The Tongass National Forest is under assault. There are those who want to carve it up, remove protections for critical fish and wildlife habitat, and diminish the public's voice in how it is managed. These have long been the goals of pro-development, big timber interests, and now with the support of Alaska's Congressional delegation they hope to make it all happen.
Senators Murkowski and Sullivan, and Congressman Young have introduced a flurry of bills which would:
Carve out 2 million acres of forest from the Tongass National Forest, to be put in State of Alaska ownership for rampant clearcutting (S.3203);
- Give Alaska Mental Health Trust 20,000 acres on Revillagigedo and Prince of Wales Island for clearcutting, in exchange for land AMHT cannot reasonably develop, and exclude the exchange from National Environmental Policy Act (NEPA) requirements (S.3006 & 3203);
- Exclude the Tongass National Forest from the Roadless Rule1, opening pristine old-growth forest for logging (S.3203);
- Establish a pro-development Alaska Land Use Council to oversee federal lands in the state (S.3005);
- Give 115,000 acres of Tongass forest land to five new corporations the legislation would establish 23,000 acres each (S.3004 & 3273);
- In a good approach, buy-out Shee Atika Corporation’s land holdings on Admiralty Island (S.3004 & 3273);
- Give Sealaska, Inc. 15,000 acres of forest land on Prince of Wales Island in exchange for the corporation’s subsurface land under Shee Atika’s above land (S.3004 & 3273);
- Allow Cook Inlet Region Inc. (CIRI) to select its remaining 44,000 acres of land entitlement from nearly anywhere in the state, including from the Tongass, instead of from its own region or nearby areas (S.3004 & 3273);
- Reopen the already twice-extended period for Native Vietnam veterans to select 160-acre land allotments, potentially as much as 600,000 acres in total (S.3004 & 3273).
- The table below gives a clear view of how those provisions are incorporated into the five Senate bills.
What you can do!

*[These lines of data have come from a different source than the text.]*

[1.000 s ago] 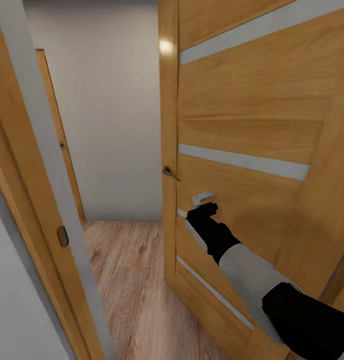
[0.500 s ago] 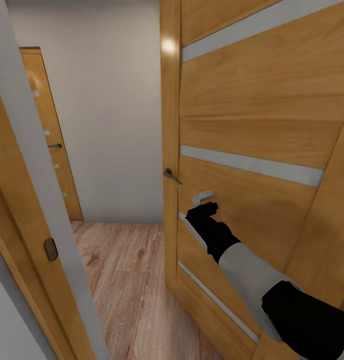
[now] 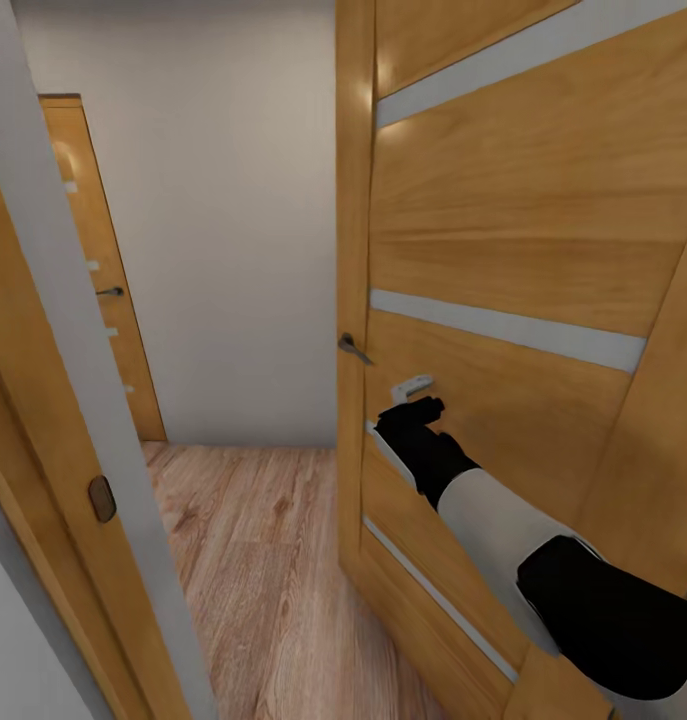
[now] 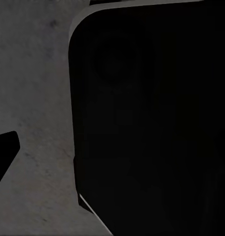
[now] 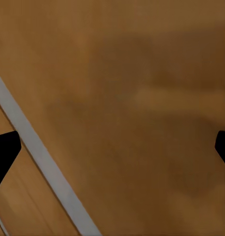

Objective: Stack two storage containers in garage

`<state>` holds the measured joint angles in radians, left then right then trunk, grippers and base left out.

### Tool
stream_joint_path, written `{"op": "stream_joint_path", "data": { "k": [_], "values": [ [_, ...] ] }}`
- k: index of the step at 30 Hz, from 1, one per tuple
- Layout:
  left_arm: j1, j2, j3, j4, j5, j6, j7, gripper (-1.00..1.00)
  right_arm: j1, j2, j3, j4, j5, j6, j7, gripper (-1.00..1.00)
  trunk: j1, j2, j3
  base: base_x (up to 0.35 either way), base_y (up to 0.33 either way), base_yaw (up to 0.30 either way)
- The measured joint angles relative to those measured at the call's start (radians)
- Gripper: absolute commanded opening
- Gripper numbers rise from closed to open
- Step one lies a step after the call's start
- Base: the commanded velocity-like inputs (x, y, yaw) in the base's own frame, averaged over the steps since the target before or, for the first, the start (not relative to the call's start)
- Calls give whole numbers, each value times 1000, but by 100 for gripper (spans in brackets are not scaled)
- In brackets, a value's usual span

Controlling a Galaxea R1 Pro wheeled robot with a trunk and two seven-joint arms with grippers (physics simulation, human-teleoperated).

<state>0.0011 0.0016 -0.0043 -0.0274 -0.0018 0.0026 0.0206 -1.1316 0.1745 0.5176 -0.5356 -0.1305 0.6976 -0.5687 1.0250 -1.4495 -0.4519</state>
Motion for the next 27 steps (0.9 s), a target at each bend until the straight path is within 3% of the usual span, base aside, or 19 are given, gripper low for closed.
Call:
{"op": "stream_joint_path", "data": {
  "k": [7, 15, 22, 27],
  "values": [
    [0, 0, -1, 0, -1, 0, 0, 100, -52, 0, -6, 112, 0, -55, -3, 100, 0, 0, 0, 0, 0, 0],
    [0, 1, -1, -12, 0, 5, 0, 100, -55, 0, -12, 123, -19, -67, -1, 100, -1, 0, 0, 177, 0, 0],
    [0, 1, -1, -12, -1, 5, 0, 100, -55, 0, -10, 123, -13, -67, -2, 100, -1, 0, 0, 304, 0, 0],
    [0, 0, -1, -12, -3, 3, 1, 100, -55, 0, -9, 124, -7, -66, -2, 100, 0, 0, 0, 72, 0, 0]
  ]
}}
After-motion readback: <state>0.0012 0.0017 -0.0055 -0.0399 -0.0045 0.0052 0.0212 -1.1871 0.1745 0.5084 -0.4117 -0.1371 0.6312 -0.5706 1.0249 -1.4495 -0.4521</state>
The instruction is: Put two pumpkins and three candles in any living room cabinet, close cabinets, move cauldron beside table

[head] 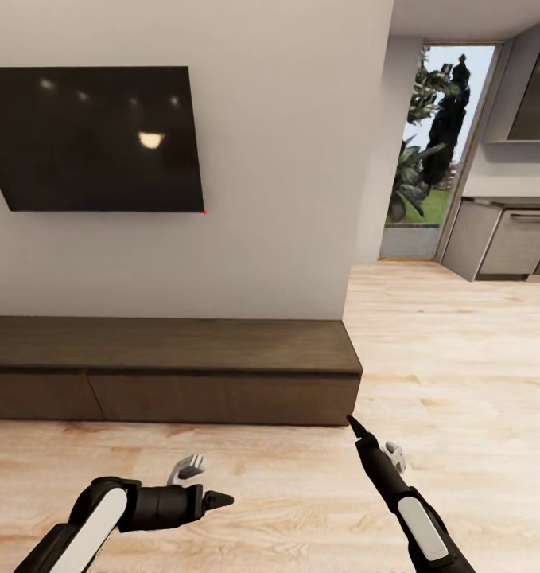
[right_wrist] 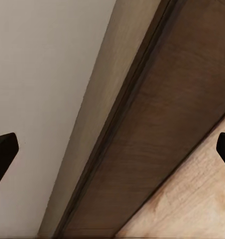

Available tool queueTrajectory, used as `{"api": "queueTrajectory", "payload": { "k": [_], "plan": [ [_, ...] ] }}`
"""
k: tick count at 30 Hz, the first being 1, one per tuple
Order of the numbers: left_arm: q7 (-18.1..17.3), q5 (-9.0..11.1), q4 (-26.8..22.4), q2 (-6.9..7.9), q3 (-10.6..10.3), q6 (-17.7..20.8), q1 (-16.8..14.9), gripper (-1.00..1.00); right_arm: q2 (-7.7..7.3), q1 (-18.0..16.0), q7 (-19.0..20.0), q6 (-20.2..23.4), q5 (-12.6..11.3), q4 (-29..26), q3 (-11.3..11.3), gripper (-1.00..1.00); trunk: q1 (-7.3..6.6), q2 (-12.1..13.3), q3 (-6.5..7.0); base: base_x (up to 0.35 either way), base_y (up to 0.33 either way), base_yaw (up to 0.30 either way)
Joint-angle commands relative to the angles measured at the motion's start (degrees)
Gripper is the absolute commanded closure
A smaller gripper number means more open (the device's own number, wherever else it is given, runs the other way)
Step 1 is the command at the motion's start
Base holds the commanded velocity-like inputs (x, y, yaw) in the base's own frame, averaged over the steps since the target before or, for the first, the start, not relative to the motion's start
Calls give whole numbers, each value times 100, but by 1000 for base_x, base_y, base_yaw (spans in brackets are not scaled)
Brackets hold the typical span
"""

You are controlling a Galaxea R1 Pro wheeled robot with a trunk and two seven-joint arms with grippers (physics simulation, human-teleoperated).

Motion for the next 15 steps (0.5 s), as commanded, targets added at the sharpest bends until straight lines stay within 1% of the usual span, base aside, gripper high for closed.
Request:
{"api": "queueTrajectory", "payload": {
  "k": [1, 2, 3, 4, 5, 7, 9, 15],
  "plan": [
    [-50, 511, -172, 305, -252, -1, -8, -100, 10, -4, 132, 192, -62, 2, -32, -100, 22, -44, -24, 0, 0, 0],
    [-47, 670, -223, 387, -318, -3, -8, -100, 11, -4, 158, 237, -63, 2, -33, -100, 44, -84, -42, 0, 0, 0],
    [-41, 1044, -327, 574, -449, -10, -8, -100, 13, -4, 213, 335, -65, 3, -34, -100, 66, -124, -60, 0, 0, 0],
    [-39, 1200, -367, 648, -499, -13, -9, -100, 14, -4, 240, 372, -65, 4, -36, -100, 88, -164, -78, 0, 0, 0],
    [-38, 1307, -391, 699, -531, -16, -8, -100, 14, -4, 258, 396, -68, 4, -38, -100, 110, -204, -96, 0, 0, 0],
    [-37, 1421, -421, 752, -565, -18, -10, -100, 19, -4, 278, 421, -82, 4, -42, -100, 154, -285, -132, 0, 0, 0],
    [-36, 1463, -430, 770, -567, -19, -11, -100, 22, -4, 284, 433, -121, 4, -43, -100, 197, -365, -167, 0, 0, 0],
    [-36, 1508, -436, 787, -556, -20, -11, -100, 21, -4, 299, 451, -483, 4, -41, -100, 329, -605, -275, 0, 0, 0]
  ]
}}
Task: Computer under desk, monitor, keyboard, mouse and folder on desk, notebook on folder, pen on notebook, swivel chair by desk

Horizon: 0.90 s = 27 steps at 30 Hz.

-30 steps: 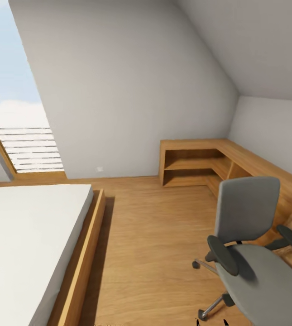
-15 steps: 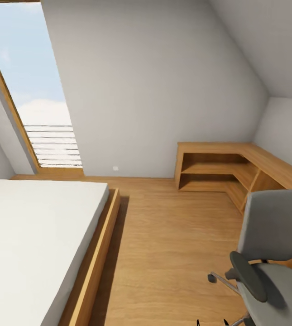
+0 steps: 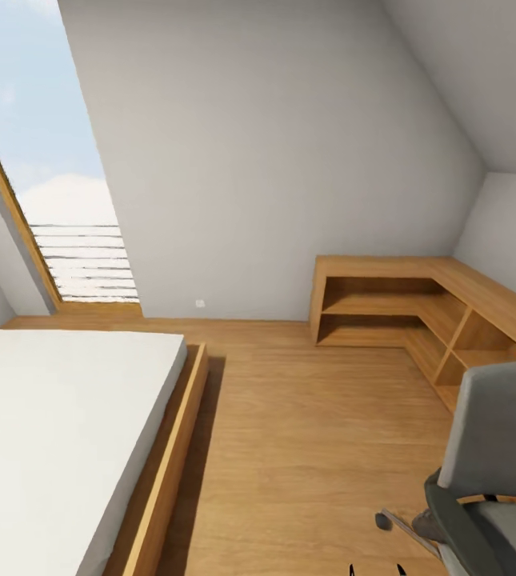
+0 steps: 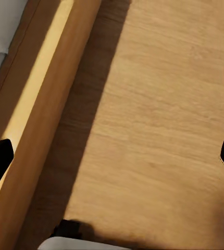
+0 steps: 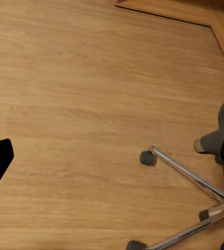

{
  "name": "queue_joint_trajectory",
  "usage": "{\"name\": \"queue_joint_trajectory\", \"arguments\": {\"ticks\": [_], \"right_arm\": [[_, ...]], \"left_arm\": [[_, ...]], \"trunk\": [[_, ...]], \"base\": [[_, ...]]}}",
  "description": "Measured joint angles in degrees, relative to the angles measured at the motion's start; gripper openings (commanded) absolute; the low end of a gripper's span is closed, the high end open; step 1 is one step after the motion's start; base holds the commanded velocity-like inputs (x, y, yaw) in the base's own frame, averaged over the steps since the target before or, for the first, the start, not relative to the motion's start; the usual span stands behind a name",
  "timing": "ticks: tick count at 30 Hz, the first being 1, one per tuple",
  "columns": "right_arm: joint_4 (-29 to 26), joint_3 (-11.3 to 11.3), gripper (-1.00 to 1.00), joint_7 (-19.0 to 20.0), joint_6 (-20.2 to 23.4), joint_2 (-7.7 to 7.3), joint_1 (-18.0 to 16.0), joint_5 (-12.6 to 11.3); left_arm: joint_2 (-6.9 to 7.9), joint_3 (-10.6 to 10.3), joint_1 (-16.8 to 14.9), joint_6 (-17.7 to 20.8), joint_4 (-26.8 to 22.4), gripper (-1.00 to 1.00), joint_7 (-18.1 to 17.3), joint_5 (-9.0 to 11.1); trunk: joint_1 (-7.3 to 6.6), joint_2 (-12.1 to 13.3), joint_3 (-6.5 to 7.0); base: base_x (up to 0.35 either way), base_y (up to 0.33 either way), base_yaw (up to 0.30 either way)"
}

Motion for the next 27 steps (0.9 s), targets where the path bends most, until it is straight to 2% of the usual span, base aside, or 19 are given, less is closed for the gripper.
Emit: {"name": "queue_joint_trajectory", "arguments": {"ticks": [7,27], "right_arm": [[0.01,0.07,1.0,0.01,0.0,0.07,0.0,0.02],[0.01,0.11,1.0,0.01,0.06,0.23,-0.01,0.08]], "left_arm": [[0.06,0.04,0.0,0.08,0.0,1.0,0.0,-0.52],[0.09,0.05,0.01,0.17,0.15,1.0,0.0,-0.53]], "trunk": [[0.0,0.0,0.0],[0.0,0.0,0.0]], "base": [[0.321,0.0,-0.165],[0.321,0.0,-0.007]]}}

Needless to say, it would be game over for other users of vast areas of the Tongass if any of these bills were to be enacted by Congress. It is clear that the goal of the pro- development lobby is to resurrect the unsustainable boom times of the timber industry in Southeast Alaska, and that it has the full support of our Congressional delegation. Their strategy to accomplish this is to move as much acreage as possible into private and state ownership, to avoid effective public oversight. Their tactics are about to unfold in deal-making in the halls and back rooms. Knowing this, there is no other option than to adamantly oppose all of this legislation. Please send messages to each member of the delegation, especially Senator Murkowski, strongly opposing all of these bills.

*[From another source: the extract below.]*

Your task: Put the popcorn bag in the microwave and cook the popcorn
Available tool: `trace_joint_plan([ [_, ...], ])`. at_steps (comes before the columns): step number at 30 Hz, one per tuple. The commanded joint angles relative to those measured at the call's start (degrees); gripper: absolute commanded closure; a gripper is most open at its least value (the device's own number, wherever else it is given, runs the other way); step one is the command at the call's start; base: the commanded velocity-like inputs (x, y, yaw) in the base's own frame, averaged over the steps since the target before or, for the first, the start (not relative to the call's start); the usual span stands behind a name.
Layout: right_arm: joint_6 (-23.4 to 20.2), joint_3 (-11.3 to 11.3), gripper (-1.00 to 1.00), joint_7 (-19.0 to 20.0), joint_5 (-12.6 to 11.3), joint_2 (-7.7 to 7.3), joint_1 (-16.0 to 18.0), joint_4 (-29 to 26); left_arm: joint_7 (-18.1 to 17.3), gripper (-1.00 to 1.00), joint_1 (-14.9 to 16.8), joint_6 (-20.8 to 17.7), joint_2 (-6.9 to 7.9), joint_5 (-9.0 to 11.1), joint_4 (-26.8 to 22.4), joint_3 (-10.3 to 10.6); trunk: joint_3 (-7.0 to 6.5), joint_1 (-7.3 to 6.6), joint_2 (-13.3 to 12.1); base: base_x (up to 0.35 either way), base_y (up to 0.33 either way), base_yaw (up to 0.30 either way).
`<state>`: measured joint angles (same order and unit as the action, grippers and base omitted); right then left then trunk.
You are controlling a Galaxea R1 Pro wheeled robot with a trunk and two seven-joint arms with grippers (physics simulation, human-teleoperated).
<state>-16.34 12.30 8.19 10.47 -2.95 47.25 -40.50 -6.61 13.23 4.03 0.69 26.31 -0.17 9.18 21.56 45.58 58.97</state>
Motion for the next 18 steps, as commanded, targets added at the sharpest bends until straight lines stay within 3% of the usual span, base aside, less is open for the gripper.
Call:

Please also encourage your friends and relatives throughout the nation to do so as well – their senators and representatives are likely to be the only brakes on this juggernaut, and in particular likely budget riders that we must fear.
Regarding the AMHT land exchange: This is a dire situation, with AMHT threatening to put its existing forest parcels out to bid for logging, which would greatly damage community viewsheds and most likely cause landslides into residential areas. But the solution we must press for is not a land exchange, but a buy-out of AMHT lands – just as with the above Shee Atika lands. Press our delegation to modify S.3006 to do a buy-out instead of an exchange – GSACC urges that approach and passage of the bill in that form.
1 The Roadless Rule is a 2001 federal regulation intended to protect the social and ecological values and characteristics of inventoried roadless areas from road construction and reconstruction and certain timber harvest activities (source: U.S. Forest Service).